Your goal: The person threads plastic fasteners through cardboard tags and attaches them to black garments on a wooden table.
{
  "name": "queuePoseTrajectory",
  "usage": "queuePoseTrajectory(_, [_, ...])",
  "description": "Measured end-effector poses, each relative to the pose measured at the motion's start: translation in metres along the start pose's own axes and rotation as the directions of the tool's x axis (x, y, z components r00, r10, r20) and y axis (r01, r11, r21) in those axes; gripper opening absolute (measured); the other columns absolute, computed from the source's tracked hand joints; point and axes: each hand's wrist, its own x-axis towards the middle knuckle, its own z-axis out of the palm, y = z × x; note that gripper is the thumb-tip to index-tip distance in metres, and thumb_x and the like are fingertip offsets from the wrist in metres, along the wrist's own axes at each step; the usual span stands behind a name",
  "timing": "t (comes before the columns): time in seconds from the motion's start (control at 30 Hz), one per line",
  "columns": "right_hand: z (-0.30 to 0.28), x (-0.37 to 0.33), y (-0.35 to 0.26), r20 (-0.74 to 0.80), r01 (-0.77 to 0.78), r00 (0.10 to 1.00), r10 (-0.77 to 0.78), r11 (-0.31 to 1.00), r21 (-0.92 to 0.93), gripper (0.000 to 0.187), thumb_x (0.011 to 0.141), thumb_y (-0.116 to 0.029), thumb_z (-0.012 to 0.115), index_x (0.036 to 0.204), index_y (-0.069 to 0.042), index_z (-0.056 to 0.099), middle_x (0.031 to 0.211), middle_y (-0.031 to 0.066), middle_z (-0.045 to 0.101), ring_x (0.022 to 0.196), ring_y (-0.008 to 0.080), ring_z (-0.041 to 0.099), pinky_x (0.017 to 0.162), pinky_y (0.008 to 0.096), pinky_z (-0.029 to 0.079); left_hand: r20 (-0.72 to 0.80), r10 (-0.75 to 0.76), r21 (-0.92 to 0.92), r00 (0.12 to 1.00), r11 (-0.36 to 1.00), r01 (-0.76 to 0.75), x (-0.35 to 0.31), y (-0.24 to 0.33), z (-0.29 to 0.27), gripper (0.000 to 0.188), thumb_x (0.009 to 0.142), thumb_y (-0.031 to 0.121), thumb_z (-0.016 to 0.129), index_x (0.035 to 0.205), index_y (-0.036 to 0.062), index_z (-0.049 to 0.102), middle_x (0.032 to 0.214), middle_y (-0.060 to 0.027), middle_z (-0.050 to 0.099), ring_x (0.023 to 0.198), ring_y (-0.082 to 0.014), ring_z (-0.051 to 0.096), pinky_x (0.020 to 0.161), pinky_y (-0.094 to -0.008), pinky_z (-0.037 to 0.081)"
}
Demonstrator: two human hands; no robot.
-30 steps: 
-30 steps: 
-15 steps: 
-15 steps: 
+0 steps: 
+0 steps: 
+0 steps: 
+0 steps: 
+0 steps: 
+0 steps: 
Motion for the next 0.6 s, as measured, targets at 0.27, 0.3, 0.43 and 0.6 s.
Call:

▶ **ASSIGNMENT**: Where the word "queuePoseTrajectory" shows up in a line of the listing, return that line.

▶ **ANSWER TO THIS TASK**:
  "name": "queuePoseTrajectory",
  "usage": "queuePoseTrajectory(_, [_, ...])",

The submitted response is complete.